The listing should be printed again without a single change.

*** Data excerpt

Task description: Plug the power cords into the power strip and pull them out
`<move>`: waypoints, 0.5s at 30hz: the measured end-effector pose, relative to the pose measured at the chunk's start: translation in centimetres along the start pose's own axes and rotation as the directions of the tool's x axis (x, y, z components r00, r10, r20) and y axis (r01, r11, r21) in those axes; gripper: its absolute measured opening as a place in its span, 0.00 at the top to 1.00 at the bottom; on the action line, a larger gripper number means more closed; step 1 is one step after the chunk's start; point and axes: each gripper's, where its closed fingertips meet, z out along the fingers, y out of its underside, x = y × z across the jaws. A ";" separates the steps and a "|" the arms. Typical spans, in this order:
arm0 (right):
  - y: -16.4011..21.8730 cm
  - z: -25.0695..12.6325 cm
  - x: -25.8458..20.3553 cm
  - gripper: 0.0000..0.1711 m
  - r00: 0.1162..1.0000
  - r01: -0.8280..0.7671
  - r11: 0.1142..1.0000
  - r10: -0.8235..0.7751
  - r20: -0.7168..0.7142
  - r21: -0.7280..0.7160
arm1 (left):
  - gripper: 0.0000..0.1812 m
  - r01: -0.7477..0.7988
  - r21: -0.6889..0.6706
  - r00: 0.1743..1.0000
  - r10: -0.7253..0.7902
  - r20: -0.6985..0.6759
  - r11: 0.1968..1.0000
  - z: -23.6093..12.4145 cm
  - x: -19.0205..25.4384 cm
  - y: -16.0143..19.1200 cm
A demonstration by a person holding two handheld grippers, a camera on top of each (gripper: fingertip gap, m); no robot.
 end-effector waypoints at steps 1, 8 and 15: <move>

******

▶ [Answer to the problem]
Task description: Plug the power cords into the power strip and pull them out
`<move>`: waypoints, 0.5s at 30hz: the measured end-effector pose, relative to the pose measured at the chunk's start: translation in centimetres along the start pose's own axes and rotation as the directions of the tool's x axis (x, y, z components r00, r10, r20) and y axis (r01, r11, r21) in those axes; gripper: its absolute measured opening as a place in its span, 0.00 at the top to 1.00 at the bottom; on the action line, a larger gripper number means more closed; step 1 is one step after the chunk's start; point and axes: each gripper's, where its closed fingertips meet, z out along the fingers, y out of its underside, x = y × z across the jaws. A ";" separates the steps and a "|" the arms. Typical spans, in this order:
arm0 (right):
  - y: -16.4011..21.8730 cm
  - z: -25.0695..12.6325 cm
  - x: -25.8458..20.3553 cm
  - gripper: 0.0000..0.1711 m
  - r00: 0.1162..1.0000
  - r01: -0.8280..0.7671
  - r11: 0.1142..1.0000
  - r10: -0.8235..0.7751
  - r20: -0.7168..0.7142
  - r21: -0.7280..0.7160
arm1 (left):
  - gripper: 0.0000..0.1812 m
  - r01: -0.7477..0.7988
  - r21: -0.6889..0.6706
  - r00: 0.1743..1.0000
  - r10: -0.7253..0.7902
  - r20: -0.6985..0.6759
  - r11: 0.1968..1.0000
  - z: -23.6093..12.4145 cm
  - x: -19.0205..25.4384 cm
  - y: -16.0143..19.1200 cm
A demonstration by a person holding two handheld grippers, a camera on top of each (gripper: fingertip gap, m); no robot.
 end-effector waypoints at steps 1, 8 and 15: <move>

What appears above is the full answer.